**WHAT IS NEEDED**. Output only the lines below that start at the line containing "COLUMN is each" and end at the line containing "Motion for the", with both ends kept.

********

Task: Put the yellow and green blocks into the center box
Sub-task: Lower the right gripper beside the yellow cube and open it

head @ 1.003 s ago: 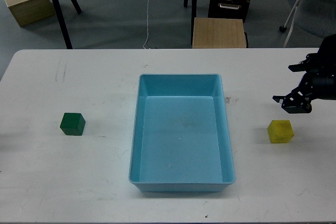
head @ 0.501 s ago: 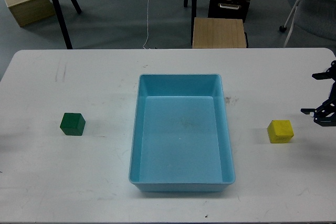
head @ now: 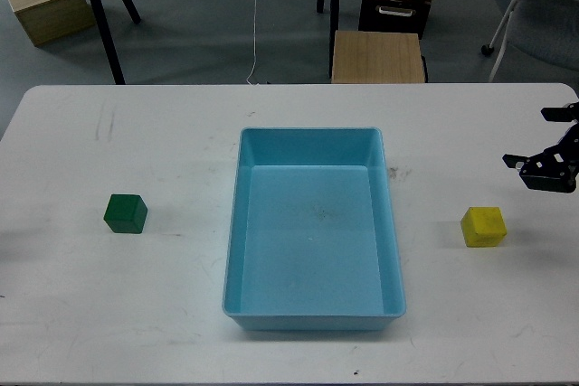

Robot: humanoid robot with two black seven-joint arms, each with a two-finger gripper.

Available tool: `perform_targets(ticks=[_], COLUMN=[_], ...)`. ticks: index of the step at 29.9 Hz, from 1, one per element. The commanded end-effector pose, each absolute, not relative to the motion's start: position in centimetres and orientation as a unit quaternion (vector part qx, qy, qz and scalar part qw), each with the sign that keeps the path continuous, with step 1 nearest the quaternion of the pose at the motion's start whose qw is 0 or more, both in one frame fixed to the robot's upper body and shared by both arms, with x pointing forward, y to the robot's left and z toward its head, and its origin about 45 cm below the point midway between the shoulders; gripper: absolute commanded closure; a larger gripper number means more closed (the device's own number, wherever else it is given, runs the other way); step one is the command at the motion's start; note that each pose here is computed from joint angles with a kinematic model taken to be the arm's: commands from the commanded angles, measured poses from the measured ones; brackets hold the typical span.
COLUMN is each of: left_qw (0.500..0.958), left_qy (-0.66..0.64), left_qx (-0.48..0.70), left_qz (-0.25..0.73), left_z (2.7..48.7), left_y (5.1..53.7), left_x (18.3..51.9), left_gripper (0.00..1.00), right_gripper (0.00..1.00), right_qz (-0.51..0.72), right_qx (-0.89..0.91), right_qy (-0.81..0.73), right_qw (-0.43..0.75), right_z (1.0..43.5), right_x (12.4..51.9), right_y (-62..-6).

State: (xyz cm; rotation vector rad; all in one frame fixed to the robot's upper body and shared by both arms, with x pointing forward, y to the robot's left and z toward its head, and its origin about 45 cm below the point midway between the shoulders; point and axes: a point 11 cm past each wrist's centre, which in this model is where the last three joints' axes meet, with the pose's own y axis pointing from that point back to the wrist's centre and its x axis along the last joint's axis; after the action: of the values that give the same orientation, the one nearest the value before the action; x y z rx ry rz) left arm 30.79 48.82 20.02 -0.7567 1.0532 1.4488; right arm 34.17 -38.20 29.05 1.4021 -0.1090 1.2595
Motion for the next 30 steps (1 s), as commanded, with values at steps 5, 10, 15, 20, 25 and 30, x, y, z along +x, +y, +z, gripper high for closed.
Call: perform_targets(ticks=[5, 10, 15, 20, 25, 30], left_qw=[0.563, 0.568, 0.568, 0.568, 0.567, 0.567], left_qy=[0.447, 0.446, 0.445, 0.444, 0.444, 0.444], left_qx=[-0.321, -0.315, -0.315, -0.315, -0.314, -0.314], left_qz=[0.616, 0.616, 0.616, 0.617, 0.619, 0.619], left_z=[20.0, 19.9, 20.0, 20.0, 19.9, 19.9], left_y=[48.9, 48.7, 48.8, 48.9, 49.0, 49.0], left_x=[30.7, 30.7, 30.8, 30.8, 30.7, 30.7], left_gripper=[0.0, 0.0, 0.0, 0.0, 0.0, 0.0], right_gripper=[0.01, 0.01, 0.01, 0.01, 0.01, 0.01], right_qz=[0.434, 0.42, 0.476, 0.492, 0.49, 0.462], right_qx=[0.651, 0.663, 0.647, 0.644, 0.647, 0.655], right_qy=[-0.159, -0.119, -0.037, -0.016, -0.02, -0.098], right_qw=[0.602, 0.608, 0.595, 0.585, 0.584, 0.59], right_z=[26.8, 24.1, 24.0, 23.9, 23.8, 24.5], right_x=[33.2, 31.1, 31.1, 31.5, 31.7, 31.3], right_y=[-39.6, -40.2, -39.2, -38.1, -37.8, -39.6])
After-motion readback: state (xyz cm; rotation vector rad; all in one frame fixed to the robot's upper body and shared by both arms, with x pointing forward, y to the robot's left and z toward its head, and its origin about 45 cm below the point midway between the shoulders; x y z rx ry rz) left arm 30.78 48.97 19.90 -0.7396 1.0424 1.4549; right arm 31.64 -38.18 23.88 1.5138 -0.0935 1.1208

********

**TASK SOLUTION**.
COLUMN is each of: left_qw (0.500..0.958), left_qy (-0.66..0.64), left_qx (-0.48..0.70), left_qz (-0.25..0.73), left_z (2.7..48.7), left_y (5.1..53.7), left_x (18.3..51.9), left_gripper (0.00..1.00), right_gripper (0.00..1.00), right_qz (-0.51..0.72), right_qx (-0.89..0.91), right_qy (-0.81..0.73), right_qw (-0.43..0.75), right_z (1.0..43.5), right_x (12.4..51.9), right_y (-62..-6).

State: (xyz cm; rotation vector rad; all in one frame fixed to the robot's upper body and shared by both arms, with x pointing forward, y to the robot's left and z toward its head, and its origin about 45 cm below the point midway between the shoulders; point and axes: a point 11 cm past each wrist's centre, which in this model is where the last three joints' axes meet, with the pose's own y axis pointing from that point back to the wrist's centre and its x axis along the last joint's axis; after the action: of the values that give the same orientation, the one nearest the value before the action; x y z rx ry rz) left arm 30.79 48.82 20.02 -0.7567 1.0532 1.4488; right arm 34.17 -38.20 29.05 1.4021 -0.1090 1.2595
Motion for the next 30 steps (1 s), as commanded, with values at steps 5, 10, 15, 20, 25 and 30, x, y, z along +x, +y, +z, gripper high for closed.

What was asked now has a complete answer.